**Extracted records**
|---|

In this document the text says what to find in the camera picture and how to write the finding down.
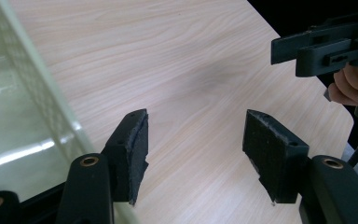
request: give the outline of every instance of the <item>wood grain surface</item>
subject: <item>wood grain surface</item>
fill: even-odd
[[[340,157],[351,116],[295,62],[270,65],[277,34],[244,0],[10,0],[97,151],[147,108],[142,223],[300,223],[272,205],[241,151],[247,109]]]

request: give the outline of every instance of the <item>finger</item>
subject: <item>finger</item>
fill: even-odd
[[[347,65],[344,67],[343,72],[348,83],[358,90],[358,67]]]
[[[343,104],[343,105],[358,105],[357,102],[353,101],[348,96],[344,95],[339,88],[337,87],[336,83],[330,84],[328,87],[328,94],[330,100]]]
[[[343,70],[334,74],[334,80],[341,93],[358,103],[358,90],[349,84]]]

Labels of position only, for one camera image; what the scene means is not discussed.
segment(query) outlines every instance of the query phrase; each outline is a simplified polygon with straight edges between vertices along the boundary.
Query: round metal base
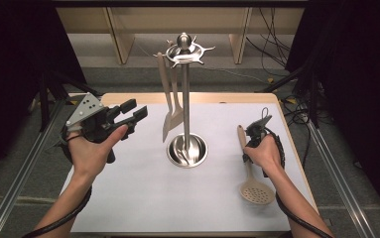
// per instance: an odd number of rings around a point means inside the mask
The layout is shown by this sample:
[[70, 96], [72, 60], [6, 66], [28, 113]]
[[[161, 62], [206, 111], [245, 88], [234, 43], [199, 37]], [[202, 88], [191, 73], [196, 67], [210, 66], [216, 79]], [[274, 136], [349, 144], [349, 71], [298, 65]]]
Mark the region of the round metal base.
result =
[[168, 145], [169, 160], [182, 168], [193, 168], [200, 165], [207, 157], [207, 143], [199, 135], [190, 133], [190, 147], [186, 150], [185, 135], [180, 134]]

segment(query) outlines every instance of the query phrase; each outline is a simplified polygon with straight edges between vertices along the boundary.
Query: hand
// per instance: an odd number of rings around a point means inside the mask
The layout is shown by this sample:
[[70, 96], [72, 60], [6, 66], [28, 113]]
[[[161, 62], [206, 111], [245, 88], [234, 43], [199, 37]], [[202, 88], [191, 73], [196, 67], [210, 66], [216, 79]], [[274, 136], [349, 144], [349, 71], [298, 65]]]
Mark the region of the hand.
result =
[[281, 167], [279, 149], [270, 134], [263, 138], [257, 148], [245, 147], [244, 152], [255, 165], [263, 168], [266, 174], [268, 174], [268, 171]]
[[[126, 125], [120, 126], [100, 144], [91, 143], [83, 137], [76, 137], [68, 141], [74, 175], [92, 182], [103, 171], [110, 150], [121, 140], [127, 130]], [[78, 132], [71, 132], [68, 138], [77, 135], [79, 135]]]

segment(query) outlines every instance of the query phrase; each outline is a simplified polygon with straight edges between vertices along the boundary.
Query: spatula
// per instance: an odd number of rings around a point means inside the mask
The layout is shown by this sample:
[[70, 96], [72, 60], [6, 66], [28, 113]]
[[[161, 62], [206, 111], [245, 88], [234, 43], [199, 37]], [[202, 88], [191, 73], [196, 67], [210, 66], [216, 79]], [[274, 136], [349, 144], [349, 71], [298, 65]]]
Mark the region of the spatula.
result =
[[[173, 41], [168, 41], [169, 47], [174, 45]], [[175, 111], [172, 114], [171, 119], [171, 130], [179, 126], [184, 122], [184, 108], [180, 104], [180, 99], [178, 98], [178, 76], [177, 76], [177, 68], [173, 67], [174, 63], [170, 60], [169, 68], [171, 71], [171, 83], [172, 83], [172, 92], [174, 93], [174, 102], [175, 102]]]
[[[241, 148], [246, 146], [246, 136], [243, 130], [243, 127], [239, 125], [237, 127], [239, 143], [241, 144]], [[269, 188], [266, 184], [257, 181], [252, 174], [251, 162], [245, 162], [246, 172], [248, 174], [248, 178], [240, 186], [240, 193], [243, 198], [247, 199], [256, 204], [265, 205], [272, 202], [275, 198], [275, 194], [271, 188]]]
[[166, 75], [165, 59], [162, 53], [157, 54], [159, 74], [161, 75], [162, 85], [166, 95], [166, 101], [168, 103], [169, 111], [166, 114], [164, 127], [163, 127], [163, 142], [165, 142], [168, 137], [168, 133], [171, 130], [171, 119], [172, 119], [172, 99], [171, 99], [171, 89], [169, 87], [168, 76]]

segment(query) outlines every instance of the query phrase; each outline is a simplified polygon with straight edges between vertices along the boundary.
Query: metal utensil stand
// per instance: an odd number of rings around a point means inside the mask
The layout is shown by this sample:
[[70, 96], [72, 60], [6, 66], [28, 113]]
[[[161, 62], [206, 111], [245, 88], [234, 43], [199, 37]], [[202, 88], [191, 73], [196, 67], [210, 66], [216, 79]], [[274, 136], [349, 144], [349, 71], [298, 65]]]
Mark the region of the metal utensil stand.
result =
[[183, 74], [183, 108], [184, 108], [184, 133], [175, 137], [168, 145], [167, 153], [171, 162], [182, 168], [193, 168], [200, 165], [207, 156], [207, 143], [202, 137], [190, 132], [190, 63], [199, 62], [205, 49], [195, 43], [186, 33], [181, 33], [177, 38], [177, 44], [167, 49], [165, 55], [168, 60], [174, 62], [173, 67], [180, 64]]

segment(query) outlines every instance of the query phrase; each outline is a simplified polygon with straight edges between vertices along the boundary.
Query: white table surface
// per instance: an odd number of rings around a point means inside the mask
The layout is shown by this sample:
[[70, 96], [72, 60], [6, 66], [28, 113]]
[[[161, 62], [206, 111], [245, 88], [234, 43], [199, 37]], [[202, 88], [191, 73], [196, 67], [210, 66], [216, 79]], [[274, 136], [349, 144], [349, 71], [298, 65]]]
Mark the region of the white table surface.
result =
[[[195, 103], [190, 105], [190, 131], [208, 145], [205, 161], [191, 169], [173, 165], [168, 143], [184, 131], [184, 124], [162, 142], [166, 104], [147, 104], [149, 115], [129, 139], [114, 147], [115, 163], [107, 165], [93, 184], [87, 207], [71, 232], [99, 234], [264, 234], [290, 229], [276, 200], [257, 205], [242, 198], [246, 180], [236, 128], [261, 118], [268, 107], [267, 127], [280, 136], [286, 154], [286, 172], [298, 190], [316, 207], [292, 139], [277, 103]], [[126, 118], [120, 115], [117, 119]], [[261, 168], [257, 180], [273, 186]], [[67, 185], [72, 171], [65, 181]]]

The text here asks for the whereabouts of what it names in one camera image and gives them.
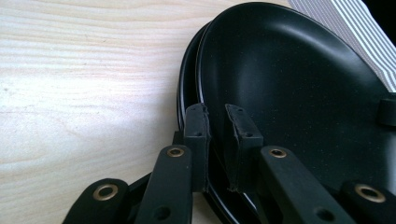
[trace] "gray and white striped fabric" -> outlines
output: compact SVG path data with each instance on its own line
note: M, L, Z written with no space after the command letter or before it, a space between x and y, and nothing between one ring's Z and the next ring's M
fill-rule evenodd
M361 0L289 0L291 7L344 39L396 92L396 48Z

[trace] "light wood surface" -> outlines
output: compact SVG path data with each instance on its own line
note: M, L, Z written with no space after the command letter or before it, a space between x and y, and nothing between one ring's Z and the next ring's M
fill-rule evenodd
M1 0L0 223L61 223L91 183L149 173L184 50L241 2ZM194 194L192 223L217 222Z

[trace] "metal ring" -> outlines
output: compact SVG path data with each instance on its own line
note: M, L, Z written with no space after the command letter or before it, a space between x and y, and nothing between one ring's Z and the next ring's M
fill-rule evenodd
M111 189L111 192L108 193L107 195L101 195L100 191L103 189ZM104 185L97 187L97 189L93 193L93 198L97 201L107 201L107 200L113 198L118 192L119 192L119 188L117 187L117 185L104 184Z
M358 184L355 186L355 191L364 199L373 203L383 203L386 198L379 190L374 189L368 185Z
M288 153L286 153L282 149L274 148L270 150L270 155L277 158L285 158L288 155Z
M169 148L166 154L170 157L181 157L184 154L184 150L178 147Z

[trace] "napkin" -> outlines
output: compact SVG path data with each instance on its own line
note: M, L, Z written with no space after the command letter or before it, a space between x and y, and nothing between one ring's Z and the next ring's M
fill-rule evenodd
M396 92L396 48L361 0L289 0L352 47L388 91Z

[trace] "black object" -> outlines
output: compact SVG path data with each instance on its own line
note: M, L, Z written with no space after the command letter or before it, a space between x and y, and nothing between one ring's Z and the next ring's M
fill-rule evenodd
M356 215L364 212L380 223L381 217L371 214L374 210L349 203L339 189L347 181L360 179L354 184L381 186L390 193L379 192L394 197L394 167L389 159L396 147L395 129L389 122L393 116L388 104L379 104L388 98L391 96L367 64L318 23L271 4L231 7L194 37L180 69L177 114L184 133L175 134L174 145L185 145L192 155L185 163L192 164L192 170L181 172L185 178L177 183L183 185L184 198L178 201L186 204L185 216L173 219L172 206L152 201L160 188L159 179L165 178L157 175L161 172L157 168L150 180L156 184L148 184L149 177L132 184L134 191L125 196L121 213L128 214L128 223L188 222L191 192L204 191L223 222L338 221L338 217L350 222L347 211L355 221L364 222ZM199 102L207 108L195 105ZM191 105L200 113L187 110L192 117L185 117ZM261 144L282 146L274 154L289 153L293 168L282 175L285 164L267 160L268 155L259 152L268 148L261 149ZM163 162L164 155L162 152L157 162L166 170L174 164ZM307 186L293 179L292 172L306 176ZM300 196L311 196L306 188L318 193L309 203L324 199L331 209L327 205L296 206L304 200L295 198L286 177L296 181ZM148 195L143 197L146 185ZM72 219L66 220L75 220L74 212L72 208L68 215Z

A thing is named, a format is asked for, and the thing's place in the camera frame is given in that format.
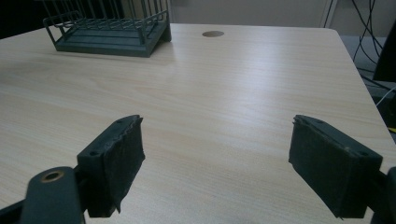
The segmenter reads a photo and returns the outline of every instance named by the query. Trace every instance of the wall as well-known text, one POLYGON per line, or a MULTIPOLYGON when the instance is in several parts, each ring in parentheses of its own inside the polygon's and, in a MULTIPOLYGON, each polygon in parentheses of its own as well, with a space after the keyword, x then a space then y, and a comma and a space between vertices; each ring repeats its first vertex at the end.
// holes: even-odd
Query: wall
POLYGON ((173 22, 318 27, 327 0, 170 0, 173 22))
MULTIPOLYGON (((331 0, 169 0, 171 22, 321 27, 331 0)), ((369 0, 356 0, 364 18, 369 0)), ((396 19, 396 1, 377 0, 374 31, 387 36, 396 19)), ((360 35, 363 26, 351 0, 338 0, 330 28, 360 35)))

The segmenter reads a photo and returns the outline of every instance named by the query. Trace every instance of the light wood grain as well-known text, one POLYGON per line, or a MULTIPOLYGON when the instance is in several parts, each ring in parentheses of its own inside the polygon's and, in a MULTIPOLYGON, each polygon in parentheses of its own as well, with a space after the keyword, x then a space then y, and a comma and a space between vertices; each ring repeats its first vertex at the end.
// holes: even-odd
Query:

|---|

**Exercise**
Tally the lines in the listing that contain the string "base", then report that tally alone.

**Written solution**
2